They had finished moving in on Friday, and Dustin took his dad’s truck back to Tacoma on Saturday morning. He wouldn’t be back till Sunday night, so David had the weekend free.
It was a glorious Saturday morning, sunny and mild with schoolwork only on the horizon – a no-pressure time. David decided to take the short walk downtown to get a latte, orange juice and pastry for breakfast. He heard the street musician before he saw him, but he immediately recognized the sound coming from the violin; only Micah Kingman played like that. He couldn’t believe the lift to his heart.
Improbable as it was, it actually was Micah Kingman standing on the sidewalk, his long, glistening black hair pulled back into its pony tail, his baseball cap on the ground gathering tips, and a sweet sound coming from the violin.
David’s heart skipped a beat, the benign feelings overcoming the harsh taste he had been left with before Micah’s departure from the Spokane Youth Symphony. He hadn’t seen Micah in five years. He had heard that Micah had stopped playing and was no longer soloing. So why was Micah now playing on the main street of Walla Walla?

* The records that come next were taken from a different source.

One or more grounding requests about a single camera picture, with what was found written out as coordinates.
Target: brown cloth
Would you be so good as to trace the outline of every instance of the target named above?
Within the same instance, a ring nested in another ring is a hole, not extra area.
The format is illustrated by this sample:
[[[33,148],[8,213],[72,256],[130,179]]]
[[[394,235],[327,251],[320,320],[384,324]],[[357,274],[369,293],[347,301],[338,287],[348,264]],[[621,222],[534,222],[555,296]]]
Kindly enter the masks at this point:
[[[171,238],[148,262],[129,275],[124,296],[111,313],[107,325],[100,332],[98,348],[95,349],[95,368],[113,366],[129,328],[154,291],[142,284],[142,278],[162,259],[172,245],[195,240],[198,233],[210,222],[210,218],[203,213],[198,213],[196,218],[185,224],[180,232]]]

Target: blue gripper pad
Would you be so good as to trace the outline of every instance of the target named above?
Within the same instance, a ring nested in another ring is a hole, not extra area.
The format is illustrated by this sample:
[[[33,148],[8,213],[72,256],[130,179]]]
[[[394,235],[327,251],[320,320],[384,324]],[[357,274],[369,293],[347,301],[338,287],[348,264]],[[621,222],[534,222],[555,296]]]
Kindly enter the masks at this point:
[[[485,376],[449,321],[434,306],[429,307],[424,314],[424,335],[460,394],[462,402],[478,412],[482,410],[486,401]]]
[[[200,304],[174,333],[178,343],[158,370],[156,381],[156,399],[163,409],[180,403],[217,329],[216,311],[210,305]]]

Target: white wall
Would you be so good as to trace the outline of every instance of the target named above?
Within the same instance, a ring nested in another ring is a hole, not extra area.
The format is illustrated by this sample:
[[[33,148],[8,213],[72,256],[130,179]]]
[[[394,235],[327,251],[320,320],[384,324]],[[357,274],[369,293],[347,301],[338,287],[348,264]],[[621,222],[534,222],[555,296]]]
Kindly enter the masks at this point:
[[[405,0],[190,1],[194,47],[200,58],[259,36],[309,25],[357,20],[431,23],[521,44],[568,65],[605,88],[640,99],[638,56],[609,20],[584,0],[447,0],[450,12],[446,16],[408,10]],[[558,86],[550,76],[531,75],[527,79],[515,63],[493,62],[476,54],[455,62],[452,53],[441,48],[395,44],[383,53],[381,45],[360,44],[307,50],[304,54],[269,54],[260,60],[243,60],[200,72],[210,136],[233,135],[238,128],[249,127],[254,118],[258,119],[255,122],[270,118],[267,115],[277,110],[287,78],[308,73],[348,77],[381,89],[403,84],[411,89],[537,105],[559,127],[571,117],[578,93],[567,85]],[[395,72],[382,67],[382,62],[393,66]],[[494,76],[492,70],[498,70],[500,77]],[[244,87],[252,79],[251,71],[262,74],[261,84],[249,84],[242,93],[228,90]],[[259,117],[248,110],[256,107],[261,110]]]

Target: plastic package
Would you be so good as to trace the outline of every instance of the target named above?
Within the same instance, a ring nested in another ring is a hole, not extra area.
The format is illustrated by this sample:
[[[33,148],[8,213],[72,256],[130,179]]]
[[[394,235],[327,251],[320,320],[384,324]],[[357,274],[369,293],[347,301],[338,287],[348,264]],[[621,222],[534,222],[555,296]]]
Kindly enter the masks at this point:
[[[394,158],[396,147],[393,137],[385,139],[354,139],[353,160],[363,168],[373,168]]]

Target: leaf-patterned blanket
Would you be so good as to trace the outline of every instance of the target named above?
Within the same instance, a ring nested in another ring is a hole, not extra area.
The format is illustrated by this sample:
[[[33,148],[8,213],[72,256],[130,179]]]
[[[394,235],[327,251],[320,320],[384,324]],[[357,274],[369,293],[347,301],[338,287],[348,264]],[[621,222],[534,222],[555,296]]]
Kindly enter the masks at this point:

Micah’s cap was partly filled with a few dollar bills, a number of quarters and some small change. Given the hour of the morning, it was likely that Micah was the chief contributor to his own charity, seeding the tip hat with some of his own money. David took his wallet out of his pocket and pulled out a $20 bill. He walked behind Micah’s back and threw it in the cap. “Play some Rachmaninoff,” he said as he walked on. Micah’s eyes opened wide at the size of the donation, and he immediately broke into some Rachmaninoff. David stopped, turned and smiled. “Hi, Micah.”
Micah smiled back, but he felt a tinge of embarrassment at the size of the tip. “You can’t give me that much, David,” he said, nodding his head toward the cap. “I don’t accept charity.”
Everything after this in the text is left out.